***** Data block

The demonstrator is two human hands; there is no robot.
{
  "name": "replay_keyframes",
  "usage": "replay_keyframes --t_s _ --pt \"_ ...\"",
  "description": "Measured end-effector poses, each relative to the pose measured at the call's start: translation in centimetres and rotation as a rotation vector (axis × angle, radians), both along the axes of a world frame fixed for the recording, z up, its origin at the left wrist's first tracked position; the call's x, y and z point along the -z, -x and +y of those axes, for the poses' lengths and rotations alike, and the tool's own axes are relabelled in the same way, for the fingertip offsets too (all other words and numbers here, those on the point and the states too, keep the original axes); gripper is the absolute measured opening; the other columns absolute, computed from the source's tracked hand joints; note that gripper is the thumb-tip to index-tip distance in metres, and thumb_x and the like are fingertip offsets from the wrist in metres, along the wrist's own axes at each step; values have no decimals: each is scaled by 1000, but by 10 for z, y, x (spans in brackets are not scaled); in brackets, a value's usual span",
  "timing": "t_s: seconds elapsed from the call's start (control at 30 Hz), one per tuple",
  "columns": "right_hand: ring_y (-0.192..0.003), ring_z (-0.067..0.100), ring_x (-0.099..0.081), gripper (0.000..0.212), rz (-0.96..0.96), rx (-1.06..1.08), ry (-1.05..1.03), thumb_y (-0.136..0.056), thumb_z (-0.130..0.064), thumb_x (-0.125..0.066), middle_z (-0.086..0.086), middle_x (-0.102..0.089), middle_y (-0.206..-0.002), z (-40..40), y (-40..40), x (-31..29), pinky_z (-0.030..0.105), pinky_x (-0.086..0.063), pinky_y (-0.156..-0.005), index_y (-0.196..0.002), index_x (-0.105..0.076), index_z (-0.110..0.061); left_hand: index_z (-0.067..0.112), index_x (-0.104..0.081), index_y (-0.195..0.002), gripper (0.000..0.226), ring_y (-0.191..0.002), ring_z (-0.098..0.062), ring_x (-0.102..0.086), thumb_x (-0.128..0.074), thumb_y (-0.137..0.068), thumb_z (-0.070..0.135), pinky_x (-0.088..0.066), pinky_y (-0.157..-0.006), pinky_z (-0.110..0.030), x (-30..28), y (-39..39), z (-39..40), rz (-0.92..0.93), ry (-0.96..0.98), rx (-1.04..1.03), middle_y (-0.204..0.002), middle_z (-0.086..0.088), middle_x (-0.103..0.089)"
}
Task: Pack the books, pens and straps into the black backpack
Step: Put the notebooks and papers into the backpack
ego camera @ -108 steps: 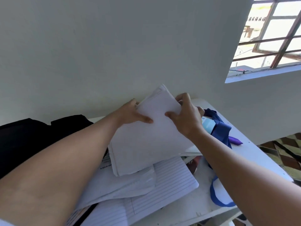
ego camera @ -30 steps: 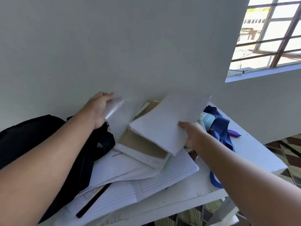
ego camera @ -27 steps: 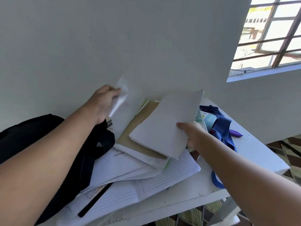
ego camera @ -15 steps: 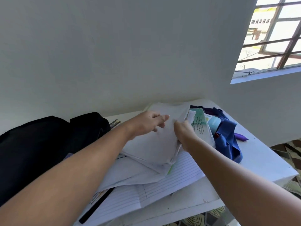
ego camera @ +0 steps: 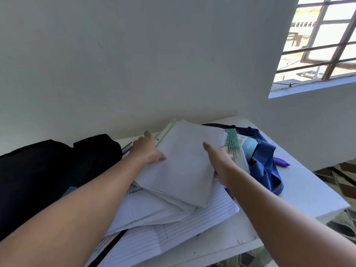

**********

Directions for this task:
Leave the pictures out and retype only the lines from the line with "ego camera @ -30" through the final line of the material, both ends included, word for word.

Your response:
ego camera @ -30 steps: 
ego camera @ -27 steps: 
ego camera @ -15 steps: 
ego camera @ +0 steps: 

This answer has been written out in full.